## Problem statement
All of the data that follows is to be written out exactly, with images excluded.

[Source data]
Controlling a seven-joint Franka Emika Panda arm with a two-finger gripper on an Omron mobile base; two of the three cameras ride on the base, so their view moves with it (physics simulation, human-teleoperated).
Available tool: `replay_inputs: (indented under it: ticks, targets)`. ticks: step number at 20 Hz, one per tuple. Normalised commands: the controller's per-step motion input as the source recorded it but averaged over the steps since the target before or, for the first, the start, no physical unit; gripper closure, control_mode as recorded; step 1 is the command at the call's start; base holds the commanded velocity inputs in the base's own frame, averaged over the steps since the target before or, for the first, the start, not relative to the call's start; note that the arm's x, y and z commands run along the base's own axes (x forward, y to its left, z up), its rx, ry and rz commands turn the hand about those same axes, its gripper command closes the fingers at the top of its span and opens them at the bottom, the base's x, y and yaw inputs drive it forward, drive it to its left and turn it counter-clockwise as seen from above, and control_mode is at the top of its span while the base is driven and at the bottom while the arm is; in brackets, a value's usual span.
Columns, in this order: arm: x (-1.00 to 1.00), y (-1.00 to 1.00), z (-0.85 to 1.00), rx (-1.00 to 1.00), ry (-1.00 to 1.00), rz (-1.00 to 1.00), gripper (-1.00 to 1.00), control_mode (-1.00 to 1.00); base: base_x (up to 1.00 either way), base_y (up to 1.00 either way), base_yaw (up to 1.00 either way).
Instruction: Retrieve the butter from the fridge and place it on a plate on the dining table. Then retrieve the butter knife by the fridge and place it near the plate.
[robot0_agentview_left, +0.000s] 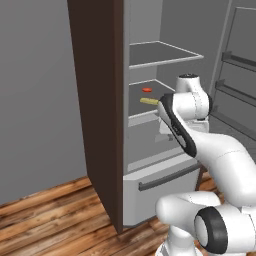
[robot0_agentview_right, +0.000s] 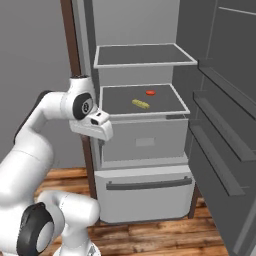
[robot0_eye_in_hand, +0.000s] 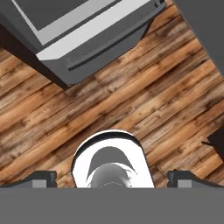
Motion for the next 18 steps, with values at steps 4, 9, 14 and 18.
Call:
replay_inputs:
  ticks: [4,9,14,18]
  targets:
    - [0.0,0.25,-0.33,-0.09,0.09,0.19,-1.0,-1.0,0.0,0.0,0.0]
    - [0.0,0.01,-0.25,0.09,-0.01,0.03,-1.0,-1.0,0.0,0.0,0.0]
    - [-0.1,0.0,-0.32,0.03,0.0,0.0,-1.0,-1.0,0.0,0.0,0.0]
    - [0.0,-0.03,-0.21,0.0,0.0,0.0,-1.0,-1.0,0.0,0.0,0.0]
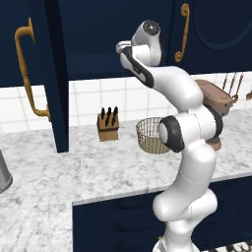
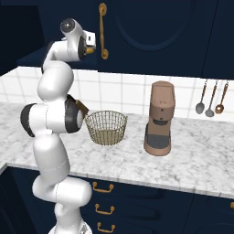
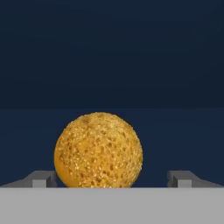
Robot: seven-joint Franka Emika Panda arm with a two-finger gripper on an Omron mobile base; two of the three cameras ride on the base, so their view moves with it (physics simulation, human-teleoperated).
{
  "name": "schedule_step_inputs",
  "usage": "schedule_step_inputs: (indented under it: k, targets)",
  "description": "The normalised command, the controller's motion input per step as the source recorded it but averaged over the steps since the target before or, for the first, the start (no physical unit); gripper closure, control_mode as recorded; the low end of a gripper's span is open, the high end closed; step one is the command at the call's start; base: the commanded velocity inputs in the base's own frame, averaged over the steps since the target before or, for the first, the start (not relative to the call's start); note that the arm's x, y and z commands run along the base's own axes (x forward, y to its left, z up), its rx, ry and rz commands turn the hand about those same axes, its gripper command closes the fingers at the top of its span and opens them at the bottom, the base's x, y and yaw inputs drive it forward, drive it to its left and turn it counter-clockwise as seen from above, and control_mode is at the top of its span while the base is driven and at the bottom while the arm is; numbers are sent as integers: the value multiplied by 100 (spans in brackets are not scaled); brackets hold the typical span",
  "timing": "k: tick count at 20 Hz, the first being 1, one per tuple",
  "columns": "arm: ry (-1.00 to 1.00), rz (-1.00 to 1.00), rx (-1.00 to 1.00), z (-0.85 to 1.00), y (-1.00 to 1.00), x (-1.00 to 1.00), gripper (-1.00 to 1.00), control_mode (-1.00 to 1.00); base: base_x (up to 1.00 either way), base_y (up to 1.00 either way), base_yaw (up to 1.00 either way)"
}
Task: Open the cabinet, pick up the bread from the cabinet and place it in the basket. Then move the basket to the dining counter.
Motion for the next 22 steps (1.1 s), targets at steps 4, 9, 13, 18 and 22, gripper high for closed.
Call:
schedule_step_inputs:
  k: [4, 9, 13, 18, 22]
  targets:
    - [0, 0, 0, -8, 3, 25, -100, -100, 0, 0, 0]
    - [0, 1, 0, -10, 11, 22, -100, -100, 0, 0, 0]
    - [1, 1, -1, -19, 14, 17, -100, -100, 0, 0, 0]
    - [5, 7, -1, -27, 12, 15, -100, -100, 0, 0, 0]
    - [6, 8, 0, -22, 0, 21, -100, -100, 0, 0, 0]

## Written response
Controlling a seven-joint Franka Emika Panda arm with a two-finger gripper on an Omron mobile base; two of the three cameras ride on the base, so their view moves with it (physics simulation, human-teleoperated).
Available tool: `replay_inputs: (indented under it: ticks, targets)`. ticks: step number at 20 Hz, one per tuple. Normalised commands: the controller's per-step motion input as the source recorded it but averaged over the steps since the target before or, for the first, the start, no physical unit; gripper closure, control_mode as recorded; step 1 is the command at the call's start; base holds the commanded velocity inputs in the base's own frame, averaged over the steps since the target before or, for the first, the start, not relative to the call's start; note that the arm's x, y and z commands run along the base's own axes (x forward, y to its left, z up), its rx, ry and rz commands turn the hand about those same axes, its gripper command closes the fingers at the top of its span and opens them at the bottom, the base's x, y and yaw inputs drive it forward, drive it to its left and turn it counter-clockwise as seen from above, and control_mode is at the top of its span while the base is driven and at the bottom while the arm is; in brackets, a value's usual span.
Columns, in this order: arm: x (-1.00 to 1.00), y (-1.00 to 1.00), z (-0.85 to 1.00), rx (-1.00 to 1.00), ry (-1.00 to 1.00), rz (-1.00 to 1.00), gripper (-1.00 to 1.00), control_mode (-1.00 to 1.00); base: base_x (up to 1.00 either way), base_y (up to 1.00 either way), base_yaw (up to 1.00 either way).
Instruction: Retrieve the butter from the fridge and place it on a plate on the dining table. Then retrieve the butter knife by the fridge and place it near the plate.
[robot0_agentview_left, +0.000s] 
[robot0_agentview_right, +0.000s] 
[robot0_eye_in_hand, +0.000s] 
Motion for the next 18 steps, with values at steps 4, 9, 14 and 18.
Call:
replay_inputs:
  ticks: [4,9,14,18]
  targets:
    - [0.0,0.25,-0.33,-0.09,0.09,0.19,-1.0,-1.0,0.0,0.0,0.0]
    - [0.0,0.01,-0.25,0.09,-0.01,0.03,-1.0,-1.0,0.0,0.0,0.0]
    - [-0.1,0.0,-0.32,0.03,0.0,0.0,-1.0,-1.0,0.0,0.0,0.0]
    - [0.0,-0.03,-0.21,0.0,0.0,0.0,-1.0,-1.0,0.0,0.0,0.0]
Robot: seven-joint Franka Emika Panda arm with a two-finger gripper on an Omron mobile base; two of the three cameras ride on the base, so their view moves with it (physics simulation, human-teleoperated).
{
  "name": "schedule_step_inputs",
  "usage": "schedule_step_inputs: (indented under it: k, targets)",
  "description": "The normalised command, the controller's motion input per step as the source recorded it but averaged over the steps since the target before or, for the first, the start (no physical unit); gripper closure, control_mode as recorded; the low end of a gripper's span is open, the high end closed; step one is the command at the call's start; base: the commanded velocity inputs in the base's own frame, averaged over the steps since the target before or, for the first, the start (not relative to the call's start); note that the arm's x, y and z commands run along the base's own axes (x forward, y to its left, z up), its rx, ry and rz commands turn the hand about those same axes, its gripper command closes the fingers at the top of its span and opens them at the bottom, the base's x, y and yaw inputs drive it forward, drive it to its left and turn it counter-clockwise as seen from above, and control_mode is at the top of its span while the base is driven and at the bottom while the arm is; numbers are sent as integers: the value multiplied by 100 (spans in brackets are not scaled); brackets hold the typical span",
  "timing": "k: tick count at 20 Hz, the first being 1, one per tuple",
  "columns": "arm: ry (-1.00 to 1.00), rz (-1.00 to 1.00), rx (-1.00 to 1.00), z (-0.85 to 1.00), y (-1.00 to 1.00), x (-1.00 to 1.00), gripper (-1.00 to 1.00), control_mode (-1.00 to 1.00); base: base_x (up to 1.00 either way), base_y (up to 1.00 either way), base_yaw (up to 1.00 either way)"
}
Task: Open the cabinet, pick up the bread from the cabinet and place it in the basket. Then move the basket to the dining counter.
Motion for the next 22 steps (1.1 s), targets at steps 4, 9, 13, 18 and 22, gripper high for closed.
Call:
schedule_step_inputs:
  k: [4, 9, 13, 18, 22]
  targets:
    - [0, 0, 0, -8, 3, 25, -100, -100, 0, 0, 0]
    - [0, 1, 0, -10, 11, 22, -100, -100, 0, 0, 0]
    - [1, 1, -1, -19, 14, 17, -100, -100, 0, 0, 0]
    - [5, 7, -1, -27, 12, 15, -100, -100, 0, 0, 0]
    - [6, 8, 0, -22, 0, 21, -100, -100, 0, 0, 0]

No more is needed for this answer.